Social impact matters to colleges and universities, with each approaching the issue from its own unique viewpoint and employing its own policies and programs to achieve certain goals. But how do we decide if the actions taken by these institutions are impacting the world in a positive way? Below are 10 factors you can use to help determine how a school measures up in making the world a better place.

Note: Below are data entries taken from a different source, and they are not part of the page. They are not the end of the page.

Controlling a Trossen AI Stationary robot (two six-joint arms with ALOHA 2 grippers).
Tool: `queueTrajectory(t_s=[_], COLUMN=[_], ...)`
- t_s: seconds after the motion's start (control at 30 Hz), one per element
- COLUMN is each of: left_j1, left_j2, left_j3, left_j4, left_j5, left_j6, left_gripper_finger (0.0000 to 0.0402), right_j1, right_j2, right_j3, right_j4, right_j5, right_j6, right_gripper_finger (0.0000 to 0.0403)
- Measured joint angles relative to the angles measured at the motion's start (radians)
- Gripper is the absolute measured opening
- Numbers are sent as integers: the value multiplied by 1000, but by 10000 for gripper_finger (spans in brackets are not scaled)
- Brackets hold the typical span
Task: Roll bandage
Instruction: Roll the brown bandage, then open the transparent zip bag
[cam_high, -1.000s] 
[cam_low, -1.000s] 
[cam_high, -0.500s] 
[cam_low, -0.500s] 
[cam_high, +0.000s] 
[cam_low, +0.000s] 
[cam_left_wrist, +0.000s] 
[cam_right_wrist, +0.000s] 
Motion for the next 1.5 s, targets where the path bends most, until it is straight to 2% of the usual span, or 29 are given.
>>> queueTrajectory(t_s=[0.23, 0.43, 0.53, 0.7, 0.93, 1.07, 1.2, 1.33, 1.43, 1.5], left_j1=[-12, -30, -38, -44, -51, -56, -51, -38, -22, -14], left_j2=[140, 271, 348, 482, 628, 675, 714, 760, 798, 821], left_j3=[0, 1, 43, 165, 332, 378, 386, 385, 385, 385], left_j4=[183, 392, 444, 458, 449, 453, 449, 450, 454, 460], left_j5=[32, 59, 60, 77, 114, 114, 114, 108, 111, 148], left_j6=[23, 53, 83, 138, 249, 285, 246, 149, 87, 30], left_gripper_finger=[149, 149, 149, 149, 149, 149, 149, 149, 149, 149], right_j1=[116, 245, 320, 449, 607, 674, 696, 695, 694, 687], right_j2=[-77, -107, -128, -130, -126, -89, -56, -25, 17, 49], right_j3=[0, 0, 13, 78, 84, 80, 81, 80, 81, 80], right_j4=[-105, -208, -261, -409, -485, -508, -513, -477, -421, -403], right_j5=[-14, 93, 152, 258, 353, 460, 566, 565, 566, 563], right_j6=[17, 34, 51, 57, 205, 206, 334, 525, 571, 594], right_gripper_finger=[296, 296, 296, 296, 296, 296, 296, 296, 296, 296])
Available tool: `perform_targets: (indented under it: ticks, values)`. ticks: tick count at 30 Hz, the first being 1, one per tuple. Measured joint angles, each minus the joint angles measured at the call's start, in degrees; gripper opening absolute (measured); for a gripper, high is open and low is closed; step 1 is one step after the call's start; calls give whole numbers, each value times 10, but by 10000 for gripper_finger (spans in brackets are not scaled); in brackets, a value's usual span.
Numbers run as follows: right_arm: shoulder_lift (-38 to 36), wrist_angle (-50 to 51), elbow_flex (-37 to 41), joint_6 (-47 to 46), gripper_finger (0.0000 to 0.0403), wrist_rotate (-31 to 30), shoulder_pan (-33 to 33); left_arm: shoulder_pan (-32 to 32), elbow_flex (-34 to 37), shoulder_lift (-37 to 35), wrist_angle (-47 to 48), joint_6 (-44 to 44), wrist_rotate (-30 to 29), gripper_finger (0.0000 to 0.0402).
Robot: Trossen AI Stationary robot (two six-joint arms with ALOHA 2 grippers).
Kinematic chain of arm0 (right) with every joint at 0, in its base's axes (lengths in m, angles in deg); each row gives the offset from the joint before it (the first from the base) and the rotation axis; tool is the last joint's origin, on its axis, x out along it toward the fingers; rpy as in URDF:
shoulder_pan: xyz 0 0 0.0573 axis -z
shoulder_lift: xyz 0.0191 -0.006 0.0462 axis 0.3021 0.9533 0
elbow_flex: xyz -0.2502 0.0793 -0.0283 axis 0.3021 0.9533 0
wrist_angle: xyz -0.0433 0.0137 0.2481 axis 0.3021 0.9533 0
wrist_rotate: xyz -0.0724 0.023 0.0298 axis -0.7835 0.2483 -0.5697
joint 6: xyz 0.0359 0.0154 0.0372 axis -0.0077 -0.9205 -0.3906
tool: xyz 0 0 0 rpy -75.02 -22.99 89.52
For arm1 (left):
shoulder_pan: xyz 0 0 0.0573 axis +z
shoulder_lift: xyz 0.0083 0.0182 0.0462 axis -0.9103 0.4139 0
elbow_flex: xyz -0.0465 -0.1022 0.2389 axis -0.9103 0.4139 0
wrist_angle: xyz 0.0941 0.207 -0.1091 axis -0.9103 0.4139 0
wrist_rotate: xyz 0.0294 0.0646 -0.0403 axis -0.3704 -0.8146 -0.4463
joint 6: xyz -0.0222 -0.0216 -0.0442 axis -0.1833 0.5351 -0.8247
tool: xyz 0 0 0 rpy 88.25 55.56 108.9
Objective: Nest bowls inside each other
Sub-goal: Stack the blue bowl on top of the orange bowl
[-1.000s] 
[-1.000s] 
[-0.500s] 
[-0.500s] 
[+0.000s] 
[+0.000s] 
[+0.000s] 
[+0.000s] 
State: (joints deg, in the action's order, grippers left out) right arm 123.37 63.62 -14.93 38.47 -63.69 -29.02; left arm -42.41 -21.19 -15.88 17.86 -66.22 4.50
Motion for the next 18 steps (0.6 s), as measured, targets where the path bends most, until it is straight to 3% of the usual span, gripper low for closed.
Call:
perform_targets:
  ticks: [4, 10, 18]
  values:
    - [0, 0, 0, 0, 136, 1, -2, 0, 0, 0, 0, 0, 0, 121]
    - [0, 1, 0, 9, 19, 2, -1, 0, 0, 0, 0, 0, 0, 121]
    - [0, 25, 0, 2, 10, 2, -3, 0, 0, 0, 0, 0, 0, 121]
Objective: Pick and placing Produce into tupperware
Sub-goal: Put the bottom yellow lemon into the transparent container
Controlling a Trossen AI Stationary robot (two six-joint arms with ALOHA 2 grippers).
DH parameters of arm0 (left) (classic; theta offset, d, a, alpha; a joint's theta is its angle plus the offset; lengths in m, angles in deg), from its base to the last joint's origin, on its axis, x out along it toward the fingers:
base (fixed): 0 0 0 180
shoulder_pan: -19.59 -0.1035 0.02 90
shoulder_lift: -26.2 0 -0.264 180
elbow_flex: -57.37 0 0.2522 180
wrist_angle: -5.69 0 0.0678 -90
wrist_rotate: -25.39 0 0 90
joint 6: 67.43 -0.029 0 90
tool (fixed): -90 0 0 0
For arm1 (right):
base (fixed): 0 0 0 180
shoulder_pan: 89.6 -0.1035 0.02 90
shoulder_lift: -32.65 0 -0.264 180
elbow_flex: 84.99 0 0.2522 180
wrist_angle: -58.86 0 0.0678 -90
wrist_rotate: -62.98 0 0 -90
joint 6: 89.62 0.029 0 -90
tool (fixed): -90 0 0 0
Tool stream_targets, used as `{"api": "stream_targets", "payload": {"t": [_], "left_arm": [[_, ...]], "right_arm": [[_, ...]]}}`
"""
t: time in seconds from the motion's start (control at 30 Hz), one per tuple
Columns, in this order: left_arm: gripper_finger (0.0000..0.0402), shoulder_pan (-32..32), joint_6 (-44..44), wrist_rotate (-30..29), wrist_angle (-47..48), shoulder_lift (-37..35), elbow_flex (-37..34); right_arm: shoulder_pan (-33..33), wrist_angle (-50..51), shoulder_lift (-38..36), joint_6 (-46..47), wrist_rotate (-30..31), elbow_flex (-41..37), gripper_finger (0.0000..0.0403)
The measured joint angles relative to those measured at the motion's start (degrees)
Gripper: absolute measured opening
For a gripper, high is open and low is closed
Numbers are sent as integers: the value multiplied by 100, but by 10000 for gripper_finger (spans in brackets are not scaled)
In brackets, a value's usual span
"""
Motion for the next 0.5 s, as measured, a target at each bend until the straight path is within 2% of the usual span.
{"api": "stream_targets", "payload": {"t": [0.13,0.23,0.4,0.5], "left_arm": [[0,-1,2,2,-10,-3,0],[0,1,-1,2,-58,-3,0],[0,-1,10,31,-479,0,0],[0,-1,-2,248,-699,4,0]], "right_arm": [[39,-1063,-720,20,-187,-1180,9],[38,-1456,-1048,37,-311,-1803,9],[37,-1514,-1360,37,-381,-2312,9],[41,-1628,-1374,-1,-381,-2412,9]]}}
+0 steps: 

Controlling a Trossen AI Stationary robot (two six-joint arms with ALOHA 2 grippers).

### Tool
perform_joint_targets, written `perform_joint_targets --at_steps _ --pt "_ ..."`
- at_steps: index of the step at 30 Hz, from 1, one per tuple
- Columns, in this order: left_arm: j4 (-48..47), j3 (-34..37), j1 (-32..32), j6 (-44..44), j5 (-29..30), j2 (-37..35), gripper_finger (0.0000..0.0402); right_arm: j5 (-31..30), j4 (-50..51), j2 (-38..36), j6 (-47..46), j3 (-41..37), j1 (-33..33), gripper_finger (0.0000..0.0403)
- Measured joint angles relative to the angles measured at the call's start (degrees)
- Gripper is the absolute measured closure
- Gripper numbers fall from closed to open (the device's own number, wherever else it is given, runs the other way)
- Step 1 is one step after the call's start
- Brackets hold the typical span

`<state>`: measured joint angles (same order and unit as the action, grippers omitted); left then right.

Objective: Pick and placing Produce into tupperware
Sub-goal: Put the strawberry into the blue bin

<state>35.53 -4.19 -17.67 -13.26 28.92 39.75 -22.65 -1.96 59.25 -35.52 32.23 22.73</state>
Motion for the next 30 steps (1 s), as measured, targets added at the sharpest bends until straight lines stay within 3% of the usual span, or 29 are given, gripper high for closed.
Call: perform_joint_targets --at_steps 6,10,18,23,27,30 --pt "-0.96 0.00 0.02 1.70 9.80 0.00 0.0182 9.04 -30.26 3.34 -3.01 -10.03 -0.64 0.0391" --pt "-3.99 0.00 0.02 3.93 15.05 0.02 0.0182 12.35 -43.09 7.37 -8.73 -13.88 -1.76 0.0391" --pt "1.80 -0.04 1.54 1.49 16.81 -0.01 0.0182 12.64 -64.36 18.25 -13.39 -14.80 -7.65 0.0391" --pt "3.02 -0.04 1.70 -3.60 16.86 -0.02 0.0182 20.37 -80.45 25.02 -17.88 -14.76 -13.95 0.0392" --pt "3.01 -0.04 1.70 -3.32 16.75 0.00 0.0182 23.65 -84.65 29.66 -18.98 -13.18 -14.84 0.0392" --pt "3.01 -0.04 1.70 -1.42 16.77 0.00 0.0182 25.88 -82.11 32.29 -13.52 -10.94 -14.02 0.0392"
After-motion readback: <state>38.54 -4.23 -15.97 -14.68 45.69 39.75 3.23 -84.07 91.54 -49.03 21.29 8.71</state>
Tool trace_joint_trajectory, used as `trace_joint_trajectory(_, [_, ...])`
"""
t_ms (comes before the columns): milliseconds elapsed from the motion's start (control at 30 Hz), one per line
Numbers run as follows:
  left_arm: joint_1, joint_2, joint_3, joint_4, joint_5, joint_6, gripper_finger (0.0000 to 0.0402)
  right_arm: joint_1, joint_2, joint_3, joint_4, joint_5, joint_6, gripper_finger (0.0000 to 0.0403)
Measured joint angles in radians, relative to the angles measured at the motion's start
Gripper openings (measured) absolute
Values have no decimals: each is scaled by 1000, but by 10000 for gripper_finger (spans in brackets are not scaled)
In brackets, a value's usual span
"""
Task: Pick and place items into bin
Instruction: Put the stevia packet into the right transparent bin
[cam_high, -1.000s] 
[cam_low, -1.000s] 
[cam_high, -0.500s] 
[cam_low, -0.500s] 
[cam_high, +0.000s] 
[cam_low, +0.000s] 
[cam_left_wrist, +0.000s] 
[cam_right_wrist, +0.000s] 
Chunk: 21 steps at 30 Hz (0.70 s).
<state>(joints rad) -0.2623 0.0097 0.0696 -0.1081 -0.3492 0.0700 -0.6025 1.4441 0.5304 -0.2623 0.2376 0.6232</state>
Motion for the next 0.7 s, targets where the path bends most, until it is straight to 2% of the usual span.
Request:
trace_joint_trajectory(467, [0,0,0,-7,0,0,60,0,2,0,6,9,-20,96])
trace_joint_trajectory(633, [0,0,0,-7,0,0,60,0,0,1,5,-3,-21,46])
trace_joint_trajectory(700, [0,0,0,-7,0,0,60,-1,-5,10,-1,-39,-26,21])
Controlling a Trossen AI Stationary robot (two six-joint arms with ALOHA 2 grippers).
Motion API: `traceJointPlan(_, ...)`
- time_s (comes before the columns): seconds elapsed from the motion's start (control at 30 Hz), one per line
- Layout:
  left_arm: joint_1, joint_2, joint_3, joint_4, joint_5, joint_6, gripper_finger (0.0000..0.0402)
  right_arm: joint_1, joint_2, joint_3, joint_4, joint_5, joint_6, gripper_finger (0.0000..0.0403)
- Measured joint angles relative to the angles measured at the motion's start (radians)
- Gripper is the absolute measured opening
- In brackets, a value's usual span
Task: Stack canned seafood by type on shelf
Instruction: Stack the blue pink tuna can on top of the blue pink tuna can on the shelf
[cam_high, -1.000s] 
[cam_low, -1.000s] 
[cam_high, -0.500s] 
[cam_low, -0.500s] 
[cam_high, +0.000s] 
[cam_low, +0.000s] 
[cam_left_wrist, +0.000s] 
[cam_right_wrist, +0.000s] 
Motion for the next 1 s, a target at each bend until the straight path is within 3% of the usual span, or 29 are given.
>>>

Centers/offices for social impact

There may be no clearer indication of a college’s commitment to positive social impact than through the establishment of a center or office dedicated specifically to its social impact efforts. A good example is Dartmouth College in Hanover, New Hampshire. Dartmouth’s Center for Social Impact was created to prepare its students to become “transformative leaders for the common good” through an array of programs and activities that include local and global internships, volunteer and youth mentoring programs, social impact practicums, and post-graduate opportunities. The Center additionally sponsors its annual Breaking the Mold conference, where students gain insight into creating careers that support the common good.


Social impact courses

Trends on college campuses are often leading indicators of societal changes in their surrounding communities and beyond. This is why some have colleges created courses – and even degrees – addressing these trends. This is certainly true when it comes to issues of social impact. Many schools today are offering entire curriculums based around social justice, diversity, sustainability, and other major social impact topics. A prime example is the Social Impact Pathway program at Northwestern University’s Kellogg School of Management, which offers students coursework, labs, and real world experiences in three social impact-related tracks: Policy, Nonprofit, and Social Innovation.


Access to financial aid

No matter where you go or what you study, college can be financially challenging. And unless you’re fortunate enough to have parents or a favorite uncle with deep pockets, you’re going to need one or more sources of financial aid to pay for your education. Fortunately, there are plenty sources out there, including scholarships and grants, and the ever-popular student loan. Some colleges, however, have committed to meeting 100% of the attendance costs for students with demonstrated financial need or, in some cases, all of its students.One such school is Colorado College, which, through a combination of resources (family resources, grants, modest student loans, work opportunities, etc.), ensures that no student meeting admission requirements will be turned away for lack of funds.


Campus diversity

As the nation embraces greater diversity in all of its forms, so have its college campuses. And there are many good reasons to do so. Diversity enriches the learning experience and promotes personal growth of students while preparing graduates to be better coworkers and community leaders. Prospective students, too, are seeking out schools that excel in the promotion of diversity in their student populations, faculties, and staffs.Stony Brook University offers a good example of a college that prioritizes a diverse student population and campus environment by sponsoring diversity-minded scholarships and student groups, and through the activities of its Office of Equity and Access.


Access to online learning

Distance education has become commonplace, with colleges and universities throughout the nation (and the world, for that matter) offering hundreds of degree programs and thousands of courses that can be completed online. But what is often overlooked is the positive impact online learning has made by substantially expanding access to a quality college education to student populations who would otherwise not have it. Through services like edX, for example, many elite schools, such as Harvard and UC Berkeley, offer online courses that can be taken for little or no cost. And at least one U.S.-accredited school, the University of the People, now offers several tuition-free bachelor’s and master’s degree programs.


Campus sustainability

Another major trend for colleges these days is campus sustainability. With a deep and growing concern regarding the climate change crisis, colleges are turning a critical eye to their own consumption practices and enacting policies that encourage and support a healthier and more sustainable campus environment while preparing its graduates to successfully compete in an ever-increasingly green economy. Many schools, like the College of the Atlantic in Bar Harbor, Maine, have made substantial commitments to sustainability through programs and practices, such as green construction of campus facilities, sustainability-focused curriculums, energy plans with goals of carbon-neutrality, green investment policies, and many others.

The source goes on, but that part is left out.